## What is needed
Write out all of the data again, exactly as it reads.

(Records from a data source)
--- START ---

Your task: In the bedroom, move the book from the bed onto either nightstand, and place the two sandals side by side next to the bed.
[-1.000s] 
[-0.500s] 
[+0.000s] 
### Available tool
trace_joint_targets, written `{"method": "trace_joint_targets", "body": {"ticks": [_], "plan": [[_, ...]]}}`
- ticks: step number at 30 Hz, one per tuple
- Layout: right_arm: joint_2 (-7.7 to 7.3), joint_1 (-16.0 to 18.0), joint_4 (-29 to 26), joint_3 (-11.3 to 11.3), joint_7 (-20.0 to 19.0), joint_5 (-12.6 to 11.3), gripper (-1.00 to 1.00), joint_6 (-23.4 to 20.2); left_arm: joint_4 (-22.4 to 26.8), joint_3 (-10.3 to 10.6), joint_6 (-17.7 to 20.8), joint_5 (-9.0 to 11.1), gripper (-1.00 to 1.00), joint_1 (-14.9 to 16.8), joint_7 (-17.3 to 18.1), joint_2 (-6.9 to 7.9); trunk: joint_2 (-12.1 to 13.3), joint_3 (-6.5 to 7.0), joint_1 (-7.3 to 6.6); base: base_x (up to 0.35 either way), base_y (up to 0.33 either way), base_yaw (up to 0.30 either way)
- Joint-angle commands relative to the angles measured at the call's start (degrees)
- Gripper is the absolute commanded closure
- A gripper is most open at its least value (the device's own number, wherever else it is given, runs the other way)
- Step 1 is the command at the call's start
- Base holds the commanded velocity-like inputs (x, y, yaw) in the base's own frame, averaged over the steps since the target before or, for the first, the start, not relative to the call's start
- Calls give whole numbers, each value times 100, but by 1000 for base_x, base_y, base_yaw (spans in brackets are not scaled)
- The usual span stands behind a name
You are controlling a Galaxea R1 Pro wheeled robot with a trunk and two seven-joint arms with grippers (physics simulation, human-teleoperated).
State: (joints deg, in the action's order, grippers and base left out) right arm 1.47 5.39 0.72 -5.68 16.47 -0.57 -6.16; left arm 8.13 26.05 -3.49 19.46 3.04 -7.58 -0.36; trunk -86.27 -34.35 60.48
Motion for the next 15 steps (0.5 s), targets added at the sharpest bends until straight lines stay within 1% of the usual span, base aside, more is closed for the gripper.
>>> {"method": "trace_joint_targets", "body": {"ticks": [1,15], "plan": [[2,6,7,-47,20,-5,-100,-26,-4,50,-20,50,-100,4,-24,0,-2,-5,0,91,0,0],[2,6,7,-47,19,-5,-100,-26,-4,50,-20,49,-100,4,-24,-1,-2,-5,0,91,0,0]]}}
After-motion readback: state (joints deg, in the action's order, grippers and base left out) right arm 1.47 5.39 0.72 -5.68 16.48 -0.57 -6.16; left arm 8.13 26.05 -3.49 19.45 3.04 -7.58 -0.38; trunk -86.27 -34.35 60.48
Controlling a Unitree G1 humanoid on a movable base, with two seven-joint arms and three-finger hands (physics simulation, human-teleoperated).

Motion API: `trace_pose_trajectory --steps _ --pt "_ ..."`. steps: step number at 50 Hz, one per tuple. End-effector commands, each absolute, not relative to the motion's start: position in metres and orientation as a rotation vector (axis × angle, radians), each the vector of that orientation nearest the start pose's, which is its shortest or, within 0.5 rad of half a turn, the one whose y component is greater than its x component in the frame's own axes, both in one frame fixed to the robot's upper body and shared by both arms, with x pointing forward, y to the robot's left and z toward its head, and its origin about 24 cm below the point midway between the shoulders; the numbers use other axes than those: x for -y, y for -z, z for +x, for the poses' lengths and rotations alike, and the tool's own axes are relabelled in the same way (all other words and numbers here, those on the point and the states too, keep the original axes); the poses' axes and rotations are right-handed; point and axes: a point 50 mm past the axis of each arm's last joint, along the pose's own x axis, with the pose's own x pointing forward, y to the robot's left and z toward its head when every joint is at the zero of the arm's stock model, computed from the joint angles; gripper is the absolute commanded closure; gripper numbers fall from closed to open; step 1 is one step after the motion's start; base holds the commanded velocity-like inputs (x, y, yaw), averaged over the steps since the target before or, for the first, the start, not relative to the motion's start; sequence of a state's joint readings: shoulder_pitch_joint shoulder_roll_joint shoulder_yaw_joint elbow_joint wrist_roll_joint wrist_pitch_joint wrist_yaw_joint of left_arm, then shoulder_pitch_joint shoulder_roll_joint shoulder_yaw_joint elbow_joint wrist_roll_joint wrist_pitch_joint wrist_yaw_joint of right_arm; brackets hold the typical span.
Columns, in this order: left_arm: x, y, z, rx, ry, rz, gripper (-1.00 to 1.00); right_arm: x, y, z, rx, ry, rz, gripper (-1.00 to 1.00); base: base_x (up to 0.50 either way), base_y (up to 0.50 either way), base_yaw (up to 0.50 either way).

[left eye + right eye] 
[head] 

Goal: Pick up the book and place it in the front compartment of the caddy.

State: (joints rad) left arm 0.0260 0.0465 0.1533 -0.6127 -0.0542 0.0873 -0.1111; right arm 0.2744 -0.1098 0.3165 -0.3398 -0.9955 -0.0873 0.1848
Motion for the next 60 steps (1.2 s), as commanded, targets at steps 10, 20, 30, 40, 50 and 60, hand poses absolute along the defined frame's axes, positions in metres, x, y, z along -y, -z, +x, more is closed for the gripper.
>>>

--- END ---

## Written response
Your task: In the bedroom, move the book from the bed onto either nightstand, and place the two sandals side by side next to the bed.
[-1.000s] 
[-0.500s] 
[+0.000s] 
### Available tool
trace_joint_targets, written `{"method": "trace_joint_targets", "body": {"ticks": [_], "plan": [[_, ...]]}}`
- ticks: step number at 30 Hz, one per tuple
- Layout: right_arm: joint_2 (-7.7 to 7.3), joint_1 (-16.0 to 18.0), joint_4 (-29 to 26), joint_3 (-11.3 to 11.3), joint_7 (-20.0 to 19.0), joint_5 (-12.6 to 11.3), gripper (-1.00 to 1.00), joint_6 (-23.4 to 20.2); left_arm: joint_4 (-22.4 to 26.8), joint_3 (-10.3 to 10.6), joint_6 (-17.7 to 20.8), joint_5 (-9.0 to 11.1), gripper (-1.00 to 1.00), joint_1 (-14.9 to 16.8), joint_7 (-17.3 to 18.1), joint_2 (-6.9 to 7.9); trunk: joint_2 (-12.1 to 13.3), joint_3 (-6.5 to 7.0), joint_1 (-7.3 to 6.6); base: base_x (up to 0.35 either way), base_y (up to 0.33 either way), base_yaw (up to 0.30 either way)
- Joint-angle commands relative to the angles measured at the call's start (degrees)
- Gripper is the absolute commanded closure
- A gripper is most open at its least value (the device's own number, wherever else it is given, runs the other way)
- Step 1 is the command at the call's start
- Base holds the commanded velocity-like inputs (x, y, yaw) in the base's own frame, averaged over the steps since the target before or, for the first, the start, not relative to the call's start
- Calls give whole numbers, each value times 100, but by 1000 for base_x, base_y, base_yaw (spans in brackets are not scaled)
- The usual span stands behind a name
You are controlling a Galaxea R1 Pro wheeled robot with a trunk and two seven-joint arms with grippers (physics simulation, human-teleoperated).
State: (joints deg, in the action's order, grippers and base left out) right arm 1.47 5.39 0.72 -5.68 16.47 -0.57 -6.16; left arm 8.13 26.05 -3.49 19.46 3.04 -7.58 -0.36; trunk -86.27 -34.35 60.48
Motion for the next 15 steps (0.5 s), targets added at the sharpest bends until straight lines stay within 1% of the usual span, base aside, more is closed for the gripper.
>>> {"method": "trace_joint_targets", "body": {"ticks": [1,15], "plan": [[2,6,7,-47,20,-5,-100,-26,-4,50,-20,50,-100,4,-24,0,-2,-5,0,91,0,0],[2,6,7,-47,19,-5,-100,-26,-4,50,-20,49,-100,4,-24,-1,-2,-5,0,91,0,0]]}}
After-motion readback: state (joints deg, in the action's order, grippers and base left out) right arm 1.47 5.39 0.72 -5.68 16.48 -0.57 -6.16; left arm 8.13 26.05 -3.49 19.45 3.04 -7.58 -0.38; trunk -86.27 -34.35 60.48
Controlling a Unitree G1 humanoid on a movable base, with two seven-joint arms and three-finger hands (physics simulation, human-teleoperated).

Motion API: `trace_pose_trajectory --steps _ --pt "_ ..."`. steps: step number at 50 Hz, one per tuple. End-effector commands, each absolute, not relative to the motion's start: position in metres and orientation as a rotation vector (axis × angle, radians), each the vector of that orientation nearest the start pose's, which is its shortest or, within 0.5 rad of half a turn, the one whose y component is greater than its x component in the frame's own axes, both in one frame fixed to the robot's upper body and shared by both arms, with x pointing forward, y to the robot's left and z toward its head, and its origin about 24 cm below the point midway between the shoulders; the numbers use other axes than those: x for -y, y for -z, z for +x, for the poses' lengths and rotations alike, and the tool's own axes are relabelled in the same way (all other words and numbers here, those on the point and the states too, keep the original axes); the poses' axes and rotations are right-handed; point and axes: a point 50 mm past the axis of each arm's last joint, along the pose's own x axis, with the pose's own x pointing forward, y to the robot's left and z toward its head when every joint is at the zero of the arm's stock model, computed from the joint angles; gripper is the absolute commanded closure; gripper numbers fall from closed to open; step 1 is one step after the motion's start; base holds the commanded velocity-like inputs (x, y, yaw), averaged over the steps since the target before or, for the first, the start, not relative to the motion's start; sequence of a state's joint readings: shoulder_pitch_joint shoulder_roll_joint shoulder_yaw_joint elbow_joint wrist_roll_joint wrist_pitch_joint wrist_yaw_joint of left_arm, then shoulder_pitch_joint shoulder_roll_joint shoulder_yaw_joint elbow_joint wrist_roll_joint wrist_pitch_joint wrist_yaw_joint of right_arm; brackets hold the typical span.
Columns, in this order: left_arm: x, y, z, rx, ry, rz, gripper (-1.00 to 1.00); right_arm: x, y, z, rx, ry, rz, gripper (-1.00 to 1.00); base: base_x (up to 0.50 either way), base_y (up to 0.50 either way), base_yaw (up to 0.50 either way).

[left eye + right eye] 
[head] 

Goal: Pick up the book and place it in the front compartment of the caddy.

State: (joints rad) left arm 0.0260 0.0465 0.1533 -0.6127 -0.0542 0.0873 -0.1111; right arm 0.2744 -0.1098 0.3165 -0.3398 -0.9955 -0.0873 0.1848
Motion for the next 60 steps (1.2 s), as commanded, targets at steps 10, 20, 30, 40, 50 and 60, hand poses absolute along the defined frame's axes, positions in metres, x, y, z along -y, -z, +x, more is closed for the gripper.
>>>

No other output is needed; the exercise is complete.